Seperti diketahui, JKN selama ini dijalankan melalui BPJS Kesehatan, yang merupakan salah satu lembaga yang menjamin kesehatan masyarakat. Dengan bertambah kewajibannya, maka kemungkinan akan berimbas juga terhadap kenaikannya iuran BPJS Kesehatan di kalangan masyarakat.

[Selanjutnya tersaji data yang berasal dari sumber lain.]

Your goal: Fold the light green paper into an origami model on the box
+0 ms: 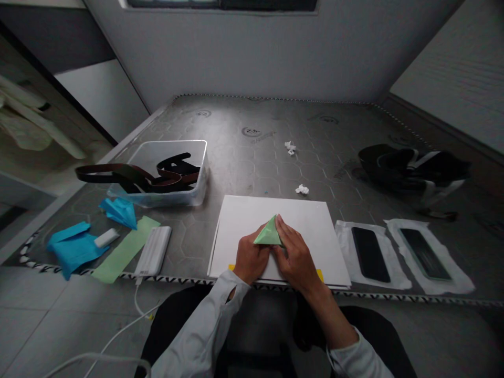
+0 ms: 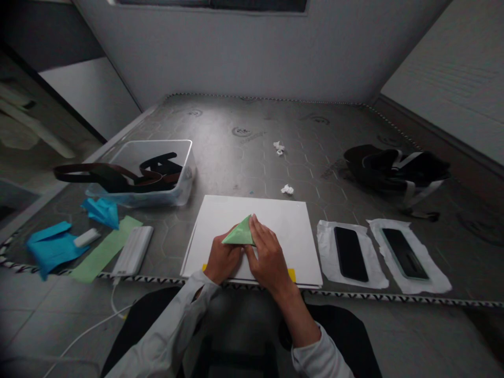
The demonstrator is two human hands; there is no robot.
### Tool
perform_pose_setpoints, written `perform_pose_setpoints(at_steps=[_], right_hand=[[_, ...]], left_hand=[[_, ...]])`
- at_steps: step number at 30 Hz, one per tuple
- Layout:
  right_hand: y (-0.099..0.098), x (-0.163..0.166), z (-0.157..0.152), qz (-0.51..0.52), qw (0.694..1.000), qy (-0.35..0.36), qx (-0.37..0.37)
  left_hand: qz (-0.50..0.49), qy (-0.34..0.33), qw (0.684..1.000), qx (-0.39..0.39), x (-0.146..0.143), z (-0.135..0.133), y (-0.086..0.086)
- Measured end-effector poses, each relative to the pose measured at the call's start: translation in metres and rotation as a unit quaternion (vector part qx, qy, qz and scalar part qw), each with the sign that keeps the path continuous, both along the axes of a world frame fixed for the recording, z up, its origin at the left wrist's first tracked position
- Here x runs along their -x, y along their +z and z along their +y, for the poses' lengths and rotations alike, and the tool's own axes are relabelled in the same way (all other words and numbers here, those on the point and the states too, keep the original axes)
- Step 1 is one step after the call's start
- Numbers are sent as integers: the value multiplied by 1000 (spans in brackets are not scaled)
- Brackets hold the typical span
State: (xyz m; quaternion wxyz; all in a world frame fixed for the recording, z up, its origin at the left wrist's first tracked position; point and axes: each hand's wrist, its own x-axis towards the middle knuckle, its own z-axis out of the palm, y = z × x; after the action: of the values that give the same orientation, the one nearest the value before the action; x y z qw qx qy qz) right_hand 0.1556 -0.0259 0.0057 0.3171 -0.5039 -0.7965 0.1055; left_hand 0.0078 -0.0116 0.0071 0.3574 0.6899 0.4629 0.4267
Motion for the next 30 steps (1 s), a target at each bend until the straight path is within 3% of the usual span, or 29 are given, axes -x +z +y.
perform_pose_setpoints(at_steps=[4,12,20,26,30], right_hand=[[0,-1,0,-23,999,-27,-25],[1,-2,1,-36,997,-8,-64],[3,-4,-1,-40,993,-32,-105],[2,-6,-2,-46,992,-46,-109],[1,-8,-2,-27,994,-49,-92]], left_hand=[[-3,-3,1000,-6,0,-1,3],[37,-6,999,-29,-1,-1,-1],[117,-16,989,-85,-1,-4,-9],[208,23,970,-124,-2,-7,-10],[190,29,973,-131,-2,-8,-8]])
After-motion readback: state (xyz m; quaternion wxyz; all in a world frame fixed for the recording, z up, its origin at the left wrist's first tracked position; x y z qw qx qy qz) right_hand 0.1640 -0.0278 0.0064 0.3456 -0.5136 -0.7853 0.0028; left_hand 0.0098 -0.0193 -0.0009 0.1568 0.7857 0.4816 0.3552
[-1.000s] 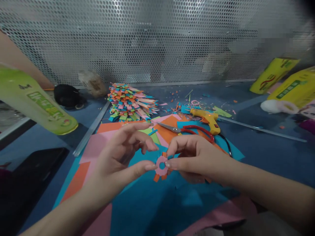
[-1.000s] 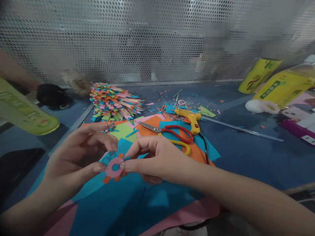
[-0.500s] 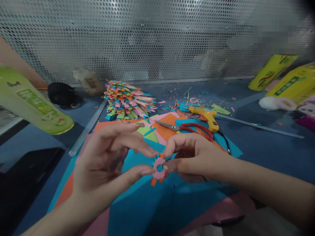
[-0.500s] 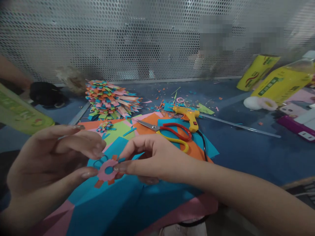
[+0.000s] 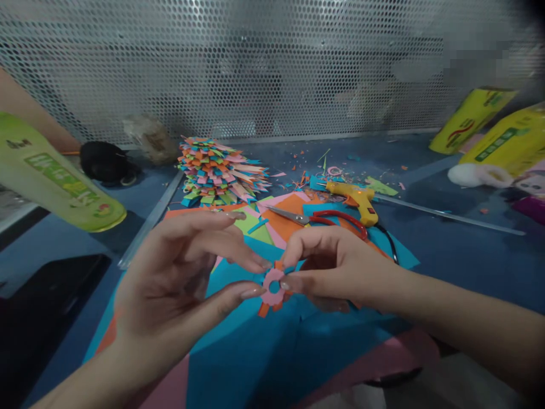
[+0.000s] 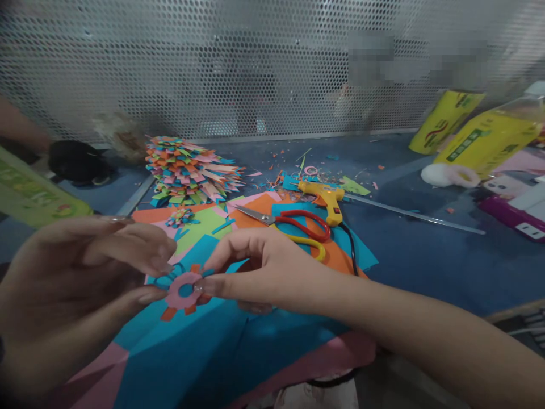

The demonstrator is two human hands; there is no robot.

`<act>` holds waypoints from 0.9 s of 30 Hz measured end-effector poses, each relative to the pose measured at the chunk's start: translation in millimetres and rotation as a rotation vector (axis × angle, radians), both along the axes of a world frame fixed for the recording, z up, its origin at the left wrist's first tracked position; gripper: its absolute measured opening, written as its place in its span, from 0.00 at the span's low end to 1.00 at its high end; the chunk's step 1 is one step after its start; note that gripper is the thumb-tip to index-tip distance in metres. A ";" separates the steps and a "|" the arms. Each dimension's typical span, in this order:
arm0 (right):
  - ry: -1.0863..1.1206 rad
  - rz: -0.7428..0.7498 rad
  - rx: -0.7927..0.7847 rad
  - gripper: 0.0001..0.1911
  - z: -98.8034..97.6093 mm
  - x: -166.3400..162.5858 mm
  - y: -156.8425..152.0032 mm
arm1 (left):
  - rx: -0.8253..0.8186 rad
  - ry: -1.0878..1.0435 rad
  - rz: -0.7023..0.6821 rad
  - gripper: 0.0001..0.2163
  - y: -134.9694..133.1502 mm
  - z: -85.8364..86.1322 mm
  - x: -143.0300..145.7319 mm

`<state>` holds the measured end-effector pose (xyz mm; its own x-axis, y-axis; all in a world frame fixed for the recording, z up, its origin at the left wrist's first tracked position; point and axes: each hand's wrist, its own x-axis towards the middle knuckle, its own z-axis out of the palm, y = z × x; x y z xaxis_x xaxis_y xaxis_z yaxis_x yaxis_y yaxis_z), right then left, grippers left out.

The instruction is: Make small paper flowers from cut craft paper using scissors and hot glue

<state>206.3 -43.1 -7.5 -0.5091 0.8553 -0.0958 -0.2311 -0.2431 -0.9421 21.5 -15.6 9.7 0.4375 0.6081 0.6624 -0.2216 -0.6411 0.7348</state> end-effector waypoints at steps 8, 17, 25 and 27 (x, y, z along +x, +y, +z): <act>-0.016 -0.008 0.055 0.09 -0.6 0.5 0.7 | -0.019 -0.013 0.007 0.23 -0.2 0.4 1.3; -0.074 -0.018 0.082 0.09 0.2 1.1 -0.1 | -0.037 -0.010 -0.015 0.22 1.2 -0.6 1.8; -0.078 -0.016 0.127 0.08 -2.9 2.2 0.9 | 0.053 0.035 -0.024 0.25 3.1 -5.6 -0.6; -0.094 -0.011 0.138 0.08 -2.7 2.5 1.0 | 0.043 0.027 -0.032 0.25 2.5 -6.0 -0.7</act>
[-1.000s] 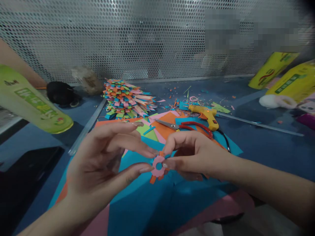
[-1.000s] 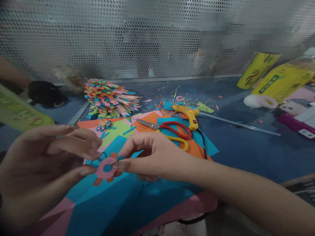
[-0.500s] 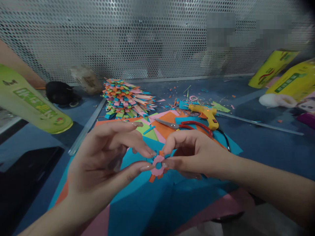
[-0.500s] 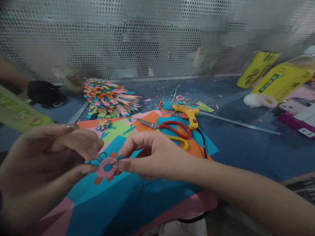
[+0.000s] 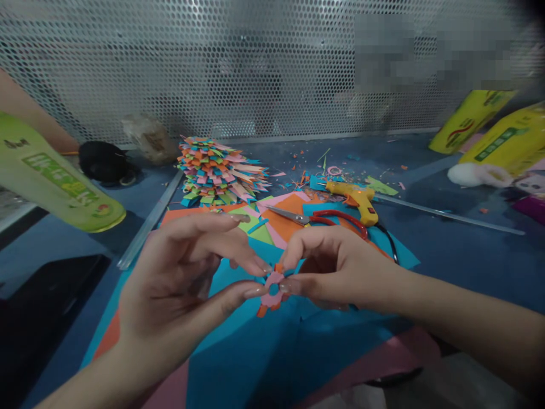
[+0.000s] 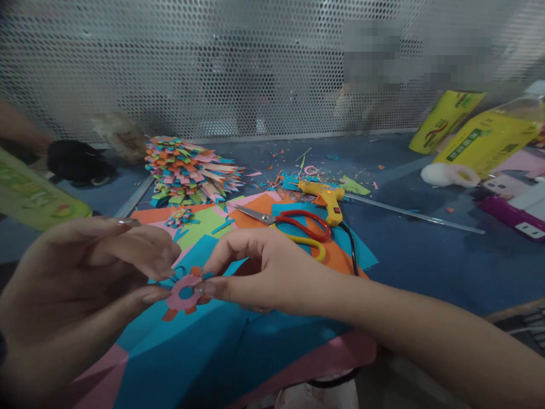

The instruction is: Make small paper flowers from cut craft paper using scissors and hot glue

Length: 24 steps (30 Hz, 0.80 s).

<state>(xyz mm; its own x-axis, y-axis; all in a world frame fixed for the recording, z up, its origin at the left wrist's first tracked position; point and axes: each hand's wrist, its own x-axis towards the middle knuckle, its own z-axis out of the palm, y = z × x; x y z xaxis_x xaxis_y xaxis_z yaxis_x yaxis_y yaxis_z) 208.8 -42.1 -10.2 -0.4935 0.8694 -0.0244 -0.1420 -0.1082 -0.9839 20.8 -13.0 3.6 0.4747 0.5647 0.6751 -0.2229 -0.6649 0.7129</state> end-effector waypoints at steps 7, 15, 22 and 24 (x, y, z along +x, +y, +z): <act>-0.056 -0.096 0.022 0.06 7.1 -4.6 -2.0 | -0.063 -0.007 0.037 0.24 -1.7 -0.9 0.5; -0.132 -0.113 0.133 0.06 2.5 -3.0 -1.7 | -0.377 0.022 -0.024 0.22 9.0 -12.4 -4.1; -0.134 -0.060 0.127 0.06 3.3 -2.7 -4.0 | -0.473 0.111 -0.157 0.22 7.0 -10.7 -3.0; -0.151 -0.059 0.127 0.07 3.3 -2.4 -3.9 | -0.490 0.101 -0.162 0.23 6.1 -12.1 -4.0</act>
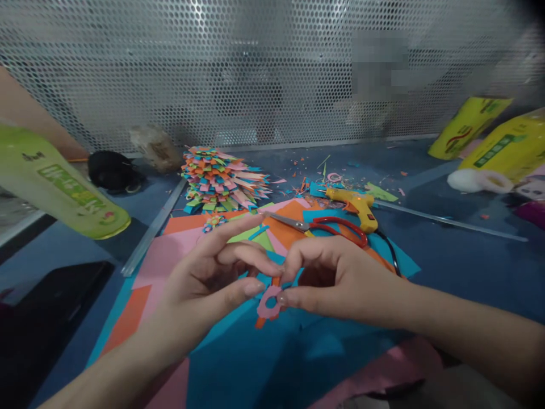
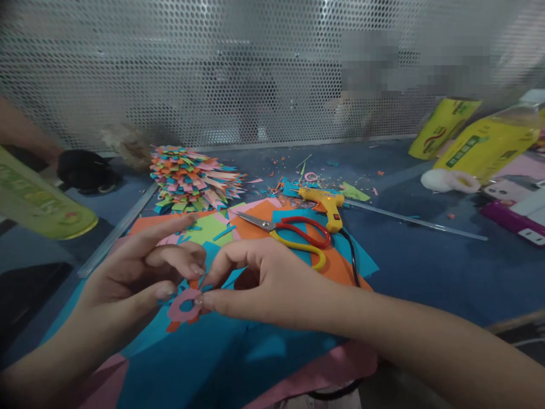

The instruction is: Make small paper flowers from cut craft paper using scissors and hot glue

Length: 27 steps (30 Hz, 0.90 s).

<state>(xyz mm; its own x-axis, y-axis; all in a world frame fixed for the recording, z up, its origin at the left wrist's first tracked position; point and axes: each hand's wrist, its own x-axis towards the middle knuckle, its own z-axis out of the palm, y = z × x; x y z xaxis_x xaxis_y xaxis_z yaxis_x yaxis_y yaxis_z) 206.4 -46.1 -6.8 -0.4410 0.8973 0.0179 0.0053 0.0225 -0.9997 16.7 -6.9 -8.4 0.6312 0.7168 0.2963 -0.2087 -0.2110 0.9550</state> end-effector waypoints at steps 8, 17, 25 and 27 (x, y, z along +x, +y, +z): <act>-0.003 0.018 -0.019 0.07 -0.2 0.1 0.6 | -0.029 -0.035 -0.023 0.22 1.0 -3.6 -1.0; -0.004 0.031 -0.026 0.08 -2.2 1.1 -0.4 | 0.006 -0.043 0.028 0.21 -1.4 -1.2 1.4; -0.063 0.032 0.026 0.08 -2.4 1.1 -1.2 | -0.019 -0.056 0.028 0.19 -1.6 -0.5 6.0; -0.096 0.003 0.052 0.08 -0.2 0.7 -1.4 | -0.026 -0.059 0.037 0.19 -1.3 -1.8 5.7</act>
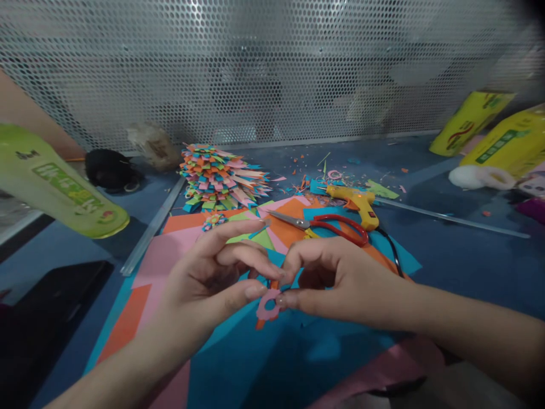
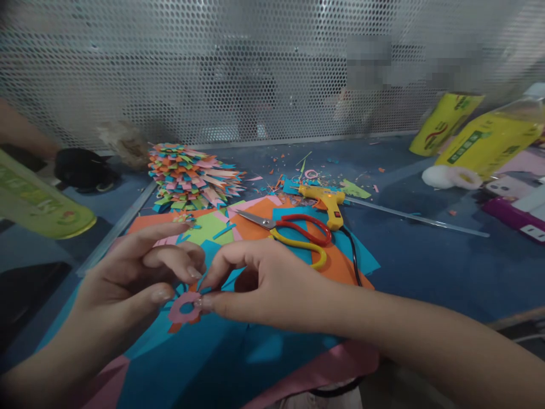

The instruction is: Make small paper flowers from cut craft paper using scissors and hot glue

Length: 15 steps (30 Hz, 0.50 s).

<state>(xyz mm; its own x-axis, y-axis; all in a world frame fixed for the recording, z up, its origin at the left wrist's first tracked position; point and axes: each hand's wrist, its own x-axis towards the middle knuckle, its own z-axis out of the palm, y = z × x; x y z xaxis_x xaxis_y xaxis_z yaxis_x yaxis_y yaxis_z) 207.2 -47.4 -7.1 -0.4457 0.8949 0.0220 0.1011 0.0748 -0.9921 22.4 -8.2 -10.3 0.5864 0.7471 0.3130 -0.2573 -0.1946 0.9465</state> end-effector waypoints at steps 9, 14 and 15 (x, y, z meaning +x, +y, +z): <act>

Terawan menjelasan, penyesuaian iuran JKN berlandaskan KDK, sesuai dengan Perpres 64 Tahun 2020 pasal 54A dan 54B, yang mengamanatkan untuk melakukan peninjauan ulang atas manfaat JKN agar berbasis KDK dan rawat inap kelas standar.
“Ini akan mempengaruhi besaran iuran JKN dan perlu adanya penyesuaian besaran iuran,” kata Terawan saat melakukan rapat bersama Komisi IX DPR RI dikutip CNBC Indonesia pada Kamis (3/12/2020).
Prinsip penetapan iuran, kata Terawan, akan menggunakan metode aktuaria dan mempertimbangkan pemenuhan KDK, rawat inap kelas standar, kemampuan membayar, inflasi kesehatan, dan perbaikan tata kelola JKN.
Dasar penentuan manfaat JKN berbasis KDK yang dijamin, menurut Terawan, berdasarkan pola epidemiologi atau penyakit yang ada di wilayah Indonesia serta siklus hidup, pelayanan kesehatan yang diperlukan sesuai kelompok usia atau jenis kelamin.
Dengan demikian, mau tidak mau pemerintah harus menanggung beberapa persoalan yang selama ini belum ditanggung oleh BPJS Kesehatan, seperti kejadian luar biasa (KLB) wabah, bencana alam, dan non alam, hingga korban penganiayaan dan kekerasan, serta korban narkotika.
“Dasar penentuan manfaat berbasis KDK yang tidak dijamin JKN kemudian disesuaikan dengan Pasal 52 Perpres 82 tahun 2018,” ujar Terawan.
Proses penyesuaian iuran JKN saat ini, menurutdia, masih dalam tahap awal untuk membuat pemodelan dengan menggunakan data cost dan data utilisasi dari BPJS Kesehatan dan mempertimbangkan proyeksi dan asumsi sebagai kebijakan.